■ PROMPT ■
Using the records below, locate all lines containing "does" and return them.

-------- DATA

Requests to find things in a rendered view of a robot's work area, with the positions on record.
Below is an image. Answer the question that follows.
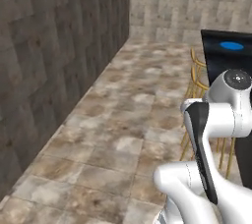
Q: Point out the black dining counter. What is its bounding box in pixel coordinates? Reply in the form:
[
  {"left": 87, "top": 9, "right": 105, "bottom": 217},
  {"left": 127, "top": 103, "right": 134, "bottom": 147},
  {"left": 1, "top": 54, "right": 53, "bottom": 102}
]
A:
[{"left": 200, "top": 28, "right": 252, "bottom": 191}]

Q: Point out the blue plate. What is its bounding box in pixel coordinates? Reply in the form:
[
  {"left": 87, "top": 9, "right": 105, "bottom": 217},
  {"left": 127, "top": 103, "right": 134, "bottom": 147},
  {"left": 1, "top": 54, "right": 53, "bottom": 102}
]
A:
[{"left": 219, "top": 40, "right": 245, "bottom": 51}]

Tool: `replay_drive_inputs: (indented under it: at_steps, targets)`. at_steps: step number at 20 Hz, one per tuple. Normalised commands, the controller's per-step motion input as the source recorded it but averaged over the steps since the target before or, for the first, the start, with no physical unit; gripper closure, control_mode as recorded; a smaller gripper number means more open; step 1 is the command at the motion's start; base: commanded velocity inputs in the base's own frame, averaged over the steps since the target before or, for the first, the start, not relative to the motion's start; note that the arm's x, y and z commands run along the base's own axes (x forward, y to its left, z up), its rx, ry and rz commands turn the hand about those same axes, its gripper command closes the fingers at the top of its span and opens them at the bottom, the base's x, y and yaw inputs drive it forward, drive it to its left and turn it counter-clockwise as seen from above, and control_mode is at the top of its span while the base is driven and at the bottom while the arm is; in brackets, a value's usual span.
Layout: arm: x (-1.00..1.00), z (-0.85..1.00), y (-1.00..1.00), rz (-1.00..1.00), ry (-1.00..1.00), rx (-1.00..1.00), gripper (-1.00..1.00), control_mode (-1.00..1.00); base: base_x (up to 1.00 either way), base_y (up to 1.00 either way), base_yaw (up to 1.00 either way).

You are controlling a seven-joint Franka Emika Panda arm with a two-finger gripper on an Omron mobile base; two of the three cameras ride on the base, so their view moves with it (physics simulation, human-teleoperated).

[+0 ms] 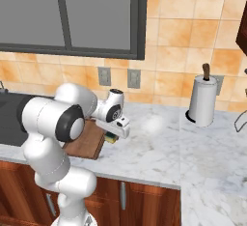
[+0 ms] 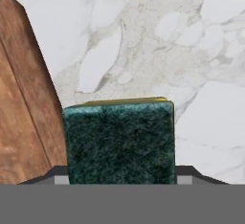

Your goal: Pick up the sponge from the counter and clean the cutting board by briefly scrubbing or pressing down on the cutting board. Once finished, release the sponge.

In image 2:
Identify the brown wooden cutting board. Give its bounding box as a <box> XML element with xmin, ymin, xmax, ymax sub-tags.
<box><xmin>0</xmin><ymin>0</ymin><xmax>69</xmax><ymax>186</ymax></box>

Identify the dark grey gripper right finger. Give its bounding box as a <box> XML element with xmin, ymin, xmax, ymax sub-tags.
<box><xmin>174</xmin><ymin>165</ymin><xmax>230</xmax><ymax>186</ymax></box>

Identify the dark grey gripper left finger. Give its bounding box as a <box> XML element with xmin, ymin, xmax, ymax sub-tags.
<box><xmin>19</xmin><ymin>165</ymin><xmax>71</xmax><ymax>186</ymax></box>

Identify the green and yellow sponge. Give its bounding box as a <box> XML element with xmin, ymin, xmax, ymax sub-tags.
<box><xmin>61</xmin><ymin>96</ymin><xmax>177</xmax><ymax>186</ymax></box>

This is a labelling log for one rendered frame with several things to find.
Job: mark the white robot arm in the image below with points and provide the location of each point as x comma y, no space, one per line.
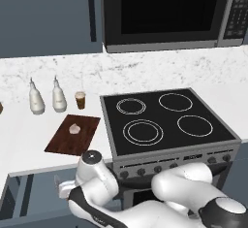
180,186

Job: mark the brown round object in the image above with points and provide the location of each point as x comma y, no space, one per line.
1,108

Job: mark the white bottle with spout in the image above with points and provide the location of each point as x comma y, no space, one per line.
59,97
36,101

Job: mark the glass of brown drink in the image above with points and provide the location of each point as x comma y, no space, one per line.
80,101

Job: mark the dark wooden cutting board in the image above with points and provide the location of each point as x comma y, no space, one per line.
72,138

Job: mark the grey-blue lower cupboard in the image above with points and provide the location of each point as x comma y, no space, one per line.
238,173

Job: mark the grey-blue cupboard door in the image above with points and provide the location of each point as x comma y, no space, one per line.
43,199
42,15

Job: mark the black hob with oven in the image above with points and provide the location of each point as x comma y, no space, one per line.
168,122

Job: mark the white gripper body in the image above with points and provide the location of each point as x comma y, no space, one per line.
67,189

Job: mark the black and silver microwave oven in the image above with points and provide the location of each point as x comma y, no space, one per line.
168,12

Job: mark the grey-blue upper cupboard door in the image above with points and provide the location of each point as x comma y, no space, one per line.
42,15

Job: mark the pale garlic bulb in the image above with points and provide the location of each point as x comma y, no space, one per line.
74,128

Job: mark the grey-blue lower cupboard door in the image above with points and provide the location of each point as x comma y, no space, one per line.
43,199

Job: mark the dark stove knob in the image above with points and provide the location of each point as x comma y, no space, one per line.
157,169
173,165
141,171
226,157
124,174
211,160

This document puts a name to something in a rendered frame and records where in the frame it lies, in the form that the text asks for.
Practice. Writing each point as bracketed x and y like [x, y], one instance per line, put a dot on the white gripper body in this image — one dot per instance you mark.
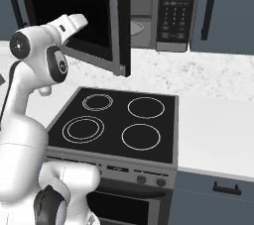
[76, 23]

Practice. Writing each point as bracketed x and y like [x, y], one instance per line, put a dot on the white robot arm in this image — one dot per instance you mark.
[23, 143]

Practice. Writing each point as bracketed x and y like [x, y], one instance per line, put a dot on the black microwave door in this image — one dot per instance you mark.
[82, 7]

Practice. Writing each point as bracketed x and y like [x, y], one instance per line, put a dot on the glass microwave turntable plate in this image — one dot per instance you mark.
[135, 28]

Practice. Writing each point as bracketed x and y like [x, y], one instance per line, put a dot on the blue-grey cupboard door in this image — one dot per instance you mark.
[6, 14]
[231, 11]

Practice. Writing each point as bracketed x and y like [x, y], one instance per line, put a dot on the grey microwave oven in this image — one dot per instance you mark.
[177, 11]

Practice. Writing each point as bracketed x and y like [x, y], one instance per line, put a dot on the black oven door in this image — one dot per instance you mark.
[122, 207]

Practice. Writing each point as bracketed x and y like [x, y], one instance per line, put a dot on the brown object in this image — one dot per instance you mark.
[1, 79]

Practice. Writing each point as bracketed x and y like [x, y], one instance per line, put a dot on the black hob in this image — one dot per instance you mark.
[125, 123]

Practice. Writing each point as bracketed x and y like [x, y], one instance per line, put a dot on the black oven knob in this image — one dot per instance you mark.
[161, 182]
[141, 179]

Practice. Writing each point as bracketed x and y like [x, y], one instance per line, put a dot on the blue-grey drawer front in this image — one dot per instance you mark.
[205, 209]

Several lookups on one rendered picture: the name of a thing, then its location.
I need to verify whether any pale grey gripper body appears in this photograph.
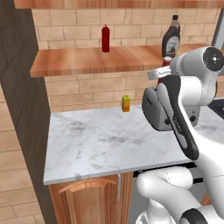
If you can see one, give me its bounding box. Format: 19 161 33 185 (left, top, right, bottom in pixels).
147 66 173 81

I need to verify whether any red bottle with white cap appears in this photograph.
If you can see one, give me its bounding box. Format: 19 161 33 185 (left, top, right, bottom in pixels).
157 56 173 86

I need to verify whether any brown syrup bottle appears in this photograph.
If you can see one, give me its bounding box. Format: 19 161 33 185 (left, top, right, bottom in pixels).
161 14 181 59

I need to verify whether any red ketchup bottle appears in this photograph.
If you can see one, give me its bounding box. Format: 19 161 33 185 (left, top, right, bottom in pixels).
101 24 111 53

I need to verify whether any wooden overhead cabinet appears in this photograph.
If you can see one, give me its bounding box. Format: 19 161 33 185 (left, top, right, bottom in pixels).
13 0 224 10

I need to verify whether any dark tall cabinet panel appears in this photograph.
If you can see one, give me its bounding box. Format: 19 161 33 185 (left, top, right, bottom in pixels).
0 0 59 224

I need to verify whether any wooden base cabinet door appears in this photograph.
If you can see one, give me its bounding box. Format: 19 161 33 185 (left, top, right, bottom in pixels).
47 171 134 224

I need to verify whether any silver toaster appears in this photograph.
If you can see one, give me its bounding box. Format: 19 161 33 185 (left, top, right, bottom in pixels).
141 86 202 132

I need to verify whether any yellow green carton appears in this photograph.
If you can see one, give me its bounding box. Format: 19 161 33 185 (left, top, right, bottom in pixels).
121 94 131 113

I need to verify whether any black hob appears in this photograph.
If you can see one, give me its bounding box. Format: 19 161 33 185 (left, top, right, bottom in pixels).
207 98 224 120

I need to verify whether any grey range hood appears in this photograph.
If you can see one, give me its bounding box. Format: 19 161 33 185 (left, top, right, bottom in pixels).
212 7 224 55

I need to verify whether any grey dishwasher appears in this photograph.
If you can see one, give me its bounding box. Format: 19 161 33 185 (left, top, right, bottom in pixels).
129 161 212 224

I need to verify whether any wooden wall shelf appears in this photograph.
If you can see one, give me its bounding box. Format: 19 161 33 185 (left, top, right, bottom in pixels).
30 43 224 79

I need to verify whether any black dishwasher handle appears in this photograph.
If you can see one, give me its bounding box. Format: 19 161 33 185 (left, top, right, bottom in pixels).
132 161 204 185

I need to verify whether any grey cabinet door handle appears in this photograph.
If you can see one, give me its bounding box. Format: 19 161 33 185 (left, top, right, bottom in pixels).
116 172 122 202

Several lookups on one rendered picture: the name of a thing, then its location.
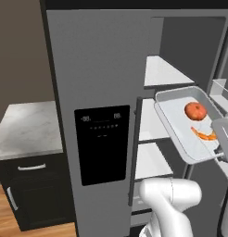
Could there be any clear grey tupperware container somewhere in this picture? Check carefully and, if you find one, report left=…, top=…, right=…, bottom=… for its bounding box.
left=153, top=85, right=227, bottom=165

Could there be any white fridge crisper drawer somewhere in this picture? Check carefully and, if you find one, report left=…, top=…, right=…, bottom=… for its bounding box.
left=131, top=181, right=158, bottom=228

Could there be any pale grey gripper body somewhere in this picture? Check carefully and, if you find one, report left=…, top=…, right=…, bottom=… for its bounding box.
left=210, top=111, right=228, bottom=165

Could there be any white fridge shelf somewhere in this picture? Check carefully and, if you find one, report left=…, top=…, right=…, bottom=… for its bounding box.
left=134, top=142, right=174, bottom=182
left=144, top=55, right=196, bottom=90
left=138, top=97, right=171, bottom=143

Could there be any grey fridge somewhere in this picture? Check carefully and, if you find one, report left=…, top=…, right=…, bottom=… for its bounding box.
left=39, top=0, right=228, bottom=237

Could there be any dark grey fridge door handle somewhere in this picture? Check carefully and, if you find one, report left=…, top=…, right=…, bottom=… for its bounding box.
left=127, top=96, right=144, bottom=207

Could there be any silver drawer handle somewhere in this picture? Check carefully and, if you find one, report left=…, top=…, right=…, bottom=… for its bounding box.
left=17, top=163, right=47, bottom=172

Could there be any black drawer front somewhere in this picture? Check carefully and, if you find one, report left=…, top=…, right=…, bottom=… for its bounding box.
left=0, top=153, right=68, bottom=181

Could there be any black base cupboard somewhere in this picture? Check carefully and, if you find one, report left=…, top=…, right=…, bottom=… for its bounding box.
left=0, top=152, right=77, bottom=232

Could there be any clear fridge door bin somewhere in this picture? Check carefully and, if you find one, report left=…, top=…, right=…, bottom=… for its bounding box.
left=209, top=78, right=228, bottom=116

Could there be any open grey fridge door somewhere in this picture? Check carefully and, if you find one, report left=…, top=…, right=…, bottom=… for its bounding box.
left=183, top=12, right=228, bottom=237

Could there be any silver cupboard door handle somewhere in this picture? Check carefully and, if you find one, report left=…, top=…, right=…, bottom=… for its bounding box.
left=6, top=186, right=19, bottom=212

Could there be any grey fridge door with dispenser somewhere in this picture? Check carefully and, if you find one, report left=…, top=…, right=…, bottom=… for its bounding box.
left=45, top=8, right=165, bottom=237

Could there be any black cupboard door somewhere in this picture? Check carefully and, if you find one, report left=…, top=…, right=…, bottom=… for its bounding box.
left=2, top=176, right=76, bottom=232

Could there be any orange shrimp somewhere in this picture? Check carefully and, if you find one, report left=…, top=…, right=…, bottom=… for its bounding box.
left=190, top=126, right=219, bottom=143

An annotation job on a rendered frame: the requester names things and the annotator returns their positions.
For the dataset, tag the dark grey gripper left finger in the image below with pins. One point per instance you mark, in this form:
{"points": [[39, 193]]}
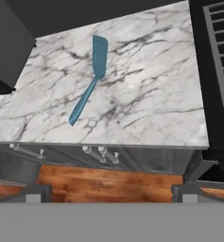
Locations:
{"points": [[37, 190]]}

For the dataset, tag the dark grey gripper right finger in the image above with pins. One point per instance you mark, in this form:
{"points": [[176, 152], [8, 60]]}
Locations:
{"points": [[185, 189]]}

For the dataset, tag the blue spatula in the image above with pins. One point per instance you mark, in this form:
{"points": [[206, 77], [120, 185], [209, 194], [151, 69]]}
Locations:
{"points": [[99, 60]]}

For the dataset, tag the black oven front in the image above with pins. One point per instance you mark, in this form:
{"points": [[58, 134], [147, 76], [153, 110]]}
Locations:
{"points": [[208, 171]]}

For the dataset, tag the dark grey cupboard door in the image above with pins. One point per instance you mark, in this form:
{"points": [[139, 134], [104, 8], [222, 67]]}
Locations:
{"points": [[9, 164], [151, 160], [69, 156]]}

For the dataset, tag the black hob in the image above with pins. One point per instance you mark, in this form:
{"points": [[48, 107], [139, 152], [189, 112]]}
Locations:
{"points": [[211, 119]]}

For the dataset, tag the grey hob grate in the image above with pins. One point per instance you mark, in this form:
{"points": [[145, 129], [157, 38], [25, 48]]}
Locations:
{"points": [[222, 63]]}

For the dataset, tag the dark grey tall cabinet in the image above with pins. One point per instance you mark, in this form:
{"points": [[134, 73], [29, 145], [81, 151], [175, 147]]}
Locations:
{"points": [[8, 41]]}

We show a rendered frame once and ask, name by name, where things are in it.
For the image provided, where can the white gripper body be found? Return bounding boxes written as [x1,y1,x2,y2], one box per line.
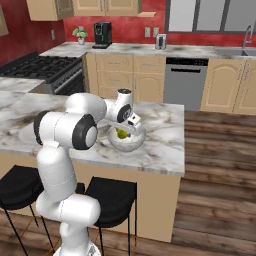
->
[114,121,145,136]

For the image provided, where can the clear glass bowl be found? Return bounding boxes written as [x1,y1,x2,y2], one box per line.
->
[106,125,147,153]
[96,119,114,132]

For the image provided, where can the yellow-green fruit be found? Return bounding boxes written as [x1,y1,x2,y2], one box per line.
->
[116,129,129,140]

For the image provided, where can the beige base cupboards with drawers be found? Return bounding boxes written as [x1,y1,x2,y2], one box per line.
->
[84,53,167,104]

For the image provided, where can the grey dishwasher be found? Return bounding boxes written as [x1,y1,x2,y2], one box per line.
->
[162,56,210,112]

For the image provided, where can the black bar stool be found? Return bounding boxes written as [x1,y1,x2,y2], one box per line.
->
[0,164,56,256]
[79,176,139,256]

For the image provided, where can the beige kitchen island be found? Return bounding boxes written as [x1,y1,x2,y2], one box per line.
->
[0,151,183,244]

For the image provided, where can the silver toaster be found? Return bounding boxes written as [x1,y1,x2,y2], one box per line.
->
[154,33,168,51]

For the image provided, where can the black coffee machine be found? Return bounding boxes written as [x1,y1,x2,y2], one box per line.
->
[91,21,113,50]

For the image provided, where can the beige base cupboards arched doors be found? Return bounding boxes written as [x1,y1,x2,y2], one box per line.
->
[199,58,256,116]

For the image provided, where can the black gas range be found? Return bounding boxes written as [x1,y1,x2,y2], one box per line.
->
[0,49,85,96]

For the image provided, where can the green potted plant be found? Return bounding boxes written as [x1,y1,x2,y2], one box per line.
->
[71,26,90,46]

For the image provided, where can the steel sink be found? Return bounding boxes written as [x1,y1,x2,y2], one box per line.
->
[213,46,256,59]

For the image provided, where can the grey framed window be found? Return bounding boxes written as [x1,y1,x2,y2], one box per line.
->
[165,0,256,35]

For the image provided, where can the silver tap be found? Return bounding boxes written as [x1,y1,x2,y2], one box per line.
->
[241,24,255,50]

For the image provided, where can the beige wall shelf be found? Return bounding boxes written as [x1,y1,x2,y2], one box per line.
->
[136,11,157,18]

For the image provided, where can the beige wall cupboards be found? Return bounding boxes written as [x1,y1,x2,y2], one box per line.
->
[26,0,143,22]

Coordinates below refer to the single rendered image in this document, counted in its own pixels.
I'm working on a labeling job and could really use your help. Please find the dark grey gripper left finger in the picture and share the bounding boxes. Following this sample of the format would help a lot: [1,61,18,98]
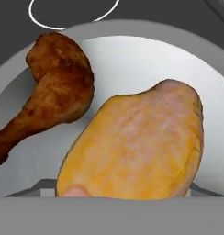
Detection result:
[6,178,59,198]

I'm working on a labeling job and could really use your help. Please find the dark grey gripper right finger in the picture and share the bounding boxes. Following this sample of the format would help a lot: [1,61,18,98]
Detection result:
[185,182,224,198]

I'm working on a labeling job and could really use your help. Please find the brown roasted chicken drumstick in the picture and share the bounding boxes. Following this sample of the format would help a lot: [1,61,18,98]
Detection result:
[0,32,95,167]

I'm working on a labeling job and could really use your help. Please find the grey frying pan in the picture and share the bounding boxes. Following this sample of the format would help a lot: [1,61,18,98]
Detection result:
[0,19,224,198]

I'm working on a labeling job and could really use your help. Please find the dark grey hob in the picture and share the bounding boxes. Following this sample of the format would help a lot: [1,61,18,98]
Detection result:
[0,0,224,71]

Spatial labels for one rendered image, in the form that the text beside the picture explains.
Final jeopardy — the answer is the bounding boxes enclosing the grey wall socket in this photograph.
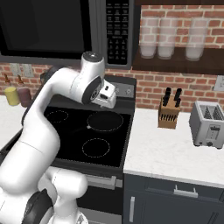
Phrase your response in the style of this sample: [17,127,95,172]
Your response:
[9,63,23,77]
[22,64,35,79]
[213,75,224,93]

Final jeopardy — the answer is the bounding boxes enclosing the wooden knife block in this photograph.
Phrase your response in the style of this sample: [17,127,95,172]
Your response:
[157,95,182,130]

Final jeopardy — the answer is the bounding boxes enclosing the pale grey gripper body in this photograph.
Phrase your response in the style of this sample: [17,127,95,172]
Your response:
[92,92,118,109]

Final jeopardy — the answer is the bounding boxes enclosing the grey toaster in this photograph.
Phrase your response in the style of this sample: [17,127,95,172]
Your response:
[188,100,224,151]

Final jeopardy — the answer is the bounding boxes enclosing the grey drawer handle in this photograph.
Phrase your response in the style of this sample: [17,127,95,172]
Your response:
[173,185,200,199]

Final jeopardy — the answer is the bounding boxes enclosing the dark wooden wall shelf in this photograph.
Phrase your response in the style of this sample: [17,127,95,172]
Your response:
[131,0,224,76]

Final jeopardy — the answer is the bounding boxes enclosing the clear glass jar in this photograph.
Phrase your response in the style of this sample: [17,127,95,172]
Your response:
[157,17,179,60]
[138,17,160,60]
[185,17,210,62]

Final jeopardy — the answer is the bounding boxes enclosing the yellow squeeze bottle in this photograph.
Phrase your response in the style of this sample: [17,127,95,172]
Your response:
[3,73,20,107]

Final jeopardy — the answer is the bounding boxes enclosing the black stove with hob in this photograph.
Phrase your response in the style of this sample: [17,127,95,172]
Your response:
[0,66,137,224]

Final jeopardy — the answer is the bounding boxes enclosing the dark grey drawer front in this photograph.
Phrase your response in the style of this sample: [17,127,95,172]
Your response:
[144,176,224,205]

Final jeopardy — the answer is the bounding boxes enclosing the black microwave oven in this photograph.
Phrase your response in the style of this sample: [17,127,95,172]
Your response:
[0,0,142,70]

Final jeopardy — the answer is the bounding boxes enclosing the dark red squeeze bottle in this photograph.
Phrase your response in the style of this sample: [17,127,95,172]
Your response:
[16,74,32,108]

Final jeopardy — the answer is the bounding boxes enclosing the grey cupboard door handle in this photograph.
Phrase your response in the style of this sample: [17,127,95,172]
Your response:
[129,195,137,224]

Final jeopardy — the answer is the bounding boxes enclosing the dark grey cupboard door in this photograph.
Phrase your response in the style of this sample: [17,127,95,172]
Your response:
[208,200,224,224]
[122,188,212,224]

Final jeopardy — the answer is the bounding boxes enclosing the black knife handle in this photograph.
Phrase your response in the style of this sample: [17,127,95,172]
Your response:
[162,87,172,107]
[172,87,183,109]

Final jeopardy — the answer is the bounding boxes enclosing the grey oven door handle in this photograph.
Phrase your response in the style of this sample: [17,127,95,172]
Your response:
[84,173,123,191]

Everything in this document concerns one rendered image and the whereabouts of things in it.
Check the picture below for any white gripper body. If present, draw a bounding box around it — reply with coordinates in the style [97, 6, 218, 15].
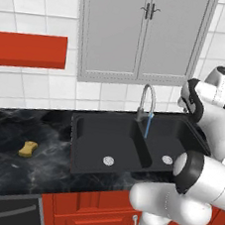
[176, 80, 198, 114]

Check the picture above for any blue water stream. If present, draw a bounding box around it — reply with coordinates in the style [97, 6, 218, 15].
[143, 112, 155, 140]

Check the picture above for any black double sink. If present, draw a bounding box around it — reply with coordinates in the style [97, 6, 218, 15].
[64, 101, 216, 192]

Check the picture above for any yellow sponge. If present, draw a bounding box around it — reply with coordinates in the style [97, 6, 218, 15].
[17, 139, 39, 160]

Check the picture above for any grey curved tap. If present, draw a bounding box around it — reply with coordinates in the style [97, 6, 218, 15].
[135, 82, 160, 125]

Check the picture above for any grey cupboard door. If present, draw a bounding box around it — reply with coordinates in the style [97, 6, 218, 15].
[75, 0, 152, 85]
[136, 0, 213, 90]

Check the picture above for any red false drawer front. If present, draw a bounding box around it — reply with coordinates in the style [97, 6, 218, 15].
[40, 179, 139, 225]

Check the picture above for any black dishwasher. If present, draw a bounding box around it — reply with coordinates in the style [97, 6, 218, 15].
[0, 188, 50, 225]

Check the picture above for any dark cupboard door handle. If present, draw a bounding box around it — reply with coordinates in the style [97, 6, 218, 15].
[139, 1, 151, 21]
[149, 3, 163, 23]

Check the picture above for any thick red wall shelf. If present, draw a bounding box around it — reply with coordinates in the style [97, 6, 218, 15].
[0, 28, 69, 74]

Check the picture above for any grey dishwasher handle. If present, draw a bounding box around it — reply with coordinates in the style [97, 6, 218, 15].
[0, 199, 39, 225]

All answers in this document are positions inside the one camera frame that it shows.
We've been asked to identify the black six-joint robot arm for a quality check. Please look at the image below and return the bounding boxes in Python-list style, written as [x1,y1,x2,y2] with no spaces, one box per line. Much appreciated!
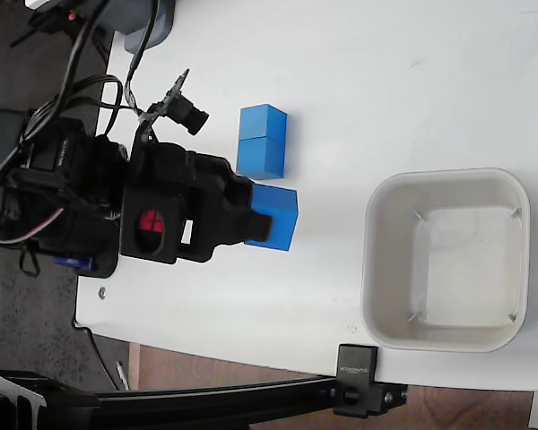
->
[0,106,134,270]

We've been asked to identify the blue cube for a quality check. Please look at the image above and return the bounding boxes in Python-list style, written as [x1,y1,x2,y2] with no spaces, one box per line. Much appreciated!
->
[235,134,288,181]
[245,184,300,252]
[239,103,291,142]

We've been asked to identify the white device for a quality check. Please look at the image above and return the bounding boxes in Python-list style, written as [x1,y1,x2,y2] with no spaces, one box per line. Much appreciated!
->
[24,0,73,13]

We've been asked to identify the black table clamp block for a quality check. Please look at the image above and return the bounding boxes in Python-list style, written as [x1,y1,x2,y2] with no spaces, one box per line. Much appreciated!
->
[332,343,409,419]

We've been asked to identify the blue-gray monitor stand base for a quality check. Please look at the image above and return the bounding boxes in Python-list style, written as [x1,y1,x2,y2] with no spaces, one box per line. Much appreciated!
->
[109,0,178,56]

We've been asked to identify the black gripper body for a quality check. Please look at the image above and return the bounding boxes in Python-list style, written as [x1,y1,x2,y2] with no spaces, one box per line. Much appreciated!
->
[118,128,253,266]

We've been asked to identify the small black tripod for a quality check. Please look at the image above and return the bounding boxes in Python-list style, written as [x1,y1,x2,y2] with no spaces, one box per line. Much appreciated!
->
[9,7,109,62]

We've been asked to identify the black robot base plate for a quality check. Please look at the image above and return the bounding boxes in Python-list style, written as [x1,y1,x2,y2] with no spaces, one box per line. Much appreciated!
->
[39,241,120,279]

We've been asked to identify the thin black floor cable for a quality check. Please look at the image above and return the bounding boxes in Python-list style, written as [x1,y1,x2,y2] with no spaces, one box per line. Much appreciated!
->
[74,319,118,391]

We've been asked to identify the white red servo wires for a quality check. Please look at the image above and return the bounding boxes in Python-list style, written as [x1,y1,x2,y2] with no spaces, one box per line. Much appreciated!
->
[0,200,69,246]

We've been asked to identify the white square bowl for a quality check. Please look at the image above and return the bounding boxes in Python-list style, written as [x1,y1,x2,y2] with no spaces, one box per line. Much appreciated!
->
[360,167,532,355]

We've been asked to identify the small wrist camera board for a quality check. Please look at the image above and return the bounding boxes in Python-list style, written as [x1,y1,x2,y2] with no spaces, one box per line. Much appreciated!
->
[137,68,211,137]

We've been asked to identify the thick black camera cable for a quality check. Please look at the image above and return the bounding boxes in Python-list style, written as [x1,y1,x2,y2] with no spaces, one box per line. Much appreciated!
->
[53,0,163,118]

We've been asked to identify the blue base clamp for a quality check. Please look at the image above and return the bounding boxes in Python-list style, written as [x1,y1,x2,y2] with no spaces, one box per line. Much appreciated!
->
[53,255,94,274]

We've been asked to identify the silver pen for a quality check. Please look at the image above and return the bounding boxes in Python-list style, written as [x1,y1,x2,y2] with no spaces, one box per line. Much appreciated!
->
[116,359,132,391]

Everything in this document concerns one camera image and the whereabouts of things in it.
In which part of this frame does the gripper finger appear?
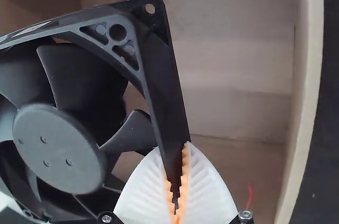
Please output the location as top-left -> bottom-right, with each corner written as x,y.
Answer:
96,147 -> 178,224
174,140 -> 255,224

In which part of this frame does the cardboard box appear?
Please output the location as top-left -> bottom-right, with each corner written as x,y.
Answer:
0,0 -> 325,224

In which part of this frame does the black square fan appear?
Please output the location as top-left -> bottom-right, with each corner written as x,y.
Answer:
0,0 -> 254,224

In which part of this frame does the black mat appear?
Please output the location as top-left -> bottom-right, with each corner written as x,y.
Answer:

----------------

■ ANSWER SPACE ■
In which part of this frame does the gripper finger appear?
In which part of this frame does the cardboard box appear?
In which part of this frame does the black square fan appear?
In which part of this frame does the black mat appear?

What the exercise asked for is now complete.